Secuencia montada, 2011. “Cuando empecé a sacar con cámara digital no quise tener más cámaras profesionales. Sacaba con una camarita que tenía archivos chicos, de seis o siete megapíxeles. Por una especie de situación inexplicable, lo único que hacía cuando caminaba era ver manchas. Y le sacaba fotos a las manchas, pero en pedacitos. Para lograr una fotografía con el tamaño que yo me imaginaba para las manchas, tenía que juntar varios archivos. Le puse un nombre a la técnica que usé, que no sé si existe, pero para mí estas fotos son Secuencias montadas”.

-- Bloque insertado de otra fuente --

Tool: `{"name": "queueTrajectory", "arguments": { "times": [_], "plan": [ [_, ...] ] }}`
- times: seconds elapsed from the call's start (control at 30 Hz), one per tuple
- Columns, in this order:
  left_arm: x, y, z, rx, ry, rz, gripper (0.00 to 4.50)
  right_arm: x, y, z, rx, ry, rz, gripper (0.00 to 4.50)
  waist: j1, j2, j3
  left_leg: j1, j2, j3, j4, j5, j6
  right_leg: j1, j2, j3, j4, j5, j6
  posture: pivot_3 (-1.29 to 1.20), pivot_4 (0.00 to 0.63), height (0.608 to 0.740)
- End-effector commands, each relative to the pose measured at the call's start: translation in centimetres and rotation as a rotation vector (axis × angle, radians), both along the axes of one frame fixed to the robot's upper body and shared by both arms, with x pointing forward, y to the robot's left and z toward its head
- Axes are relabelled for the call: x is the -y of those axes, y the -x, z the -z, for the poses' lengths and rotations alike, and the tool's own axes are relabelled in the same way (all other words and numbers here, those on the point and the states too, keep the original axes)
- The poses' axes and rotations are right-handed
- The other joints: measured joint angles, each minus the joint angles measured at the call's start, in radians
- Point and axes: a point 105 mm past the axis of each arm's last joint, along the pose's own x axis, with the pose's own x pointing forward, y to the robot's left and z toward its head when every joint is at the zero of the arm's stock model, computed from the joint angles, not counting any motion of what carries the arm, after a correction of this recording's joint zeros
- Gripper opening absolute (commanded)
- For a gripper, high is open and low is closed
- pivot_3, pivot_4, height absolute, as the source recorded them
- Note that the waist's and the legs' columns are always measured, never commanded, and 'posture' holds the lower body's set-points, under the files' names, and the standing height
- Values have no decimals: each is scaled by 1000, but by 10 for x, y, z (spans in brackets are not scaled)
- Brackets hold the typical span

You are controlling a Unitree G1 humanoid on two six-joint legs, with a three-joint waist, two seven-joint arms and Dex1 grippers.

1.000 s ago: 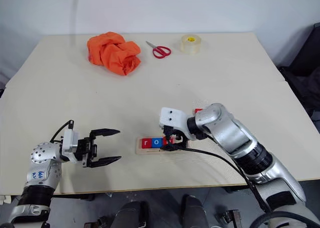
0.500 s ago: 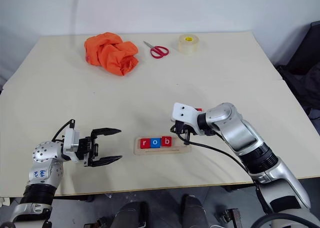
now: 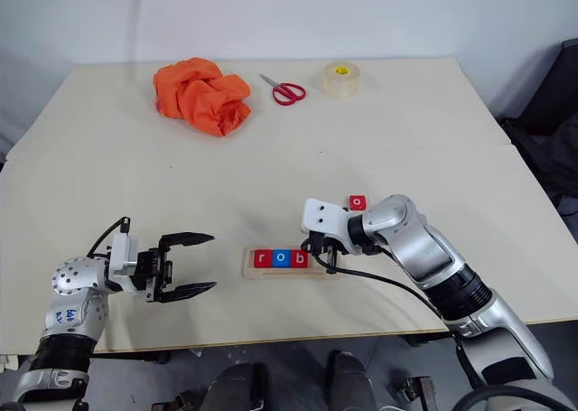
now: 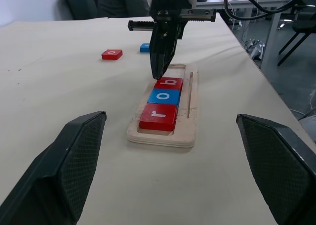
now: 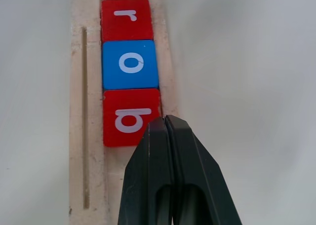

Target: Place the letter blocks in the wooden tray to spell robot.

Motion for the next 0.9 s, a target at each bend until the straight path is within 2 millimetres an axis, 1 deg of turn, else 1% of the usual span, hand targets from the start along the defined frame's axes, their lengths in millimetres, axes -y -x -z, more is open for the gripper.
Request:
{"name": "queueTrajectory", "arguments": {
  "times": [0.03, 0.13, 0.2, 0.27, 0.4, 0.53, 0.7, 0.9],
  "plan": [
    [-5, 1, -6, 30, -7, -11, 4500, -1, -5, -22, 81, -41, 11, 33, 0, 0, 0, 0, 0, 0, 0, 0, 0, 0, 0, 0, 0, 0, 0, 0, 150, 740],
    [-5, 1, -6, 31, -8, -8, 4500, 7, -2, -27, 89, -35, 20, 33, 0, 0, 0, 0, 0, 0, 0, 0, 0, 0, 0, 0, 0, 0, 0, 0, 150, 740],
    [-5, 2, -6, 30, -9, -6, 4500, 13, 2, -25, 76, -16, 17, 33, 0, 0, 0, 0, 0, 0, 0, 0, 0, 0, 0, 0, 0, 0, 0, 0, 150, 740],
    [-7, 3, -5, 26, -10, -3, 4500, 19, 8, -17, 53, 3, 8, 33, 1, 0, 0, 0, 0, 0, 0, 0, 0, 0, 0, 0, -1, 0, 0, 0, 150, 740],
    [-12, 6, -4, 12, -21, -2, 4500, 22, 15, -9, 28, 12, -5, 33, 1, 0, 0, 0, 0, 0, 0, 0, 0, 0, 0, 0, -1, 0, 0, 0, 150, 740],
    [-19, 6, 0, -1, -36, -23, 4500, 19, 17, 0, 7, 10, -15, 33, -2, 0, 0, 0, 1, 0, 0, 0, 0, 0, 0, 0, 0, 0, 0, 0, 150, 740],
    [-17, 7, -1, 5, -31, -23, 4500, 16, 16, 5, 3, 10, -26, 33, 0, 0, 0, 0, 1, 0, 0, 0, 0, 0, 1, 0, -1, 0, 0, 0, 150, 740],
    [-16, 9, -2, 11, -27, -30, 4500, 6, 13, 11, 4, 5, -51, 33, 0, 0, 0, 0, 1, 0, 0, 0, 0, 0, 1, 0, 0, 0, 0, 0, 150, 740]
  ]
}}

“Los trece números en los que se divide la muestra podrían no haber estado: aparecieron cuando empezamos a ordenar la selección y quedaron trece títulos, que en la sala dividimos en cinco grandes espacios”, comenta Grossman. Pero en la exhibición no hay una secuencia determinada: en la puerta, un cartel avisa que los números no son un itinerario, y que se puede seguirlos o ignorarlos. “Es como la novela de Cortázar, 62, Modelo para armar, o Rayuela, también puede ser: pueden leerla por donde se les cante”, concluye.
Antología Posible. Fotos de Eduardo Grossman se puede ver hasta el 24 de octubre en El Espacio de Arte Fundación Osde, Suipacha 658, 1° piso.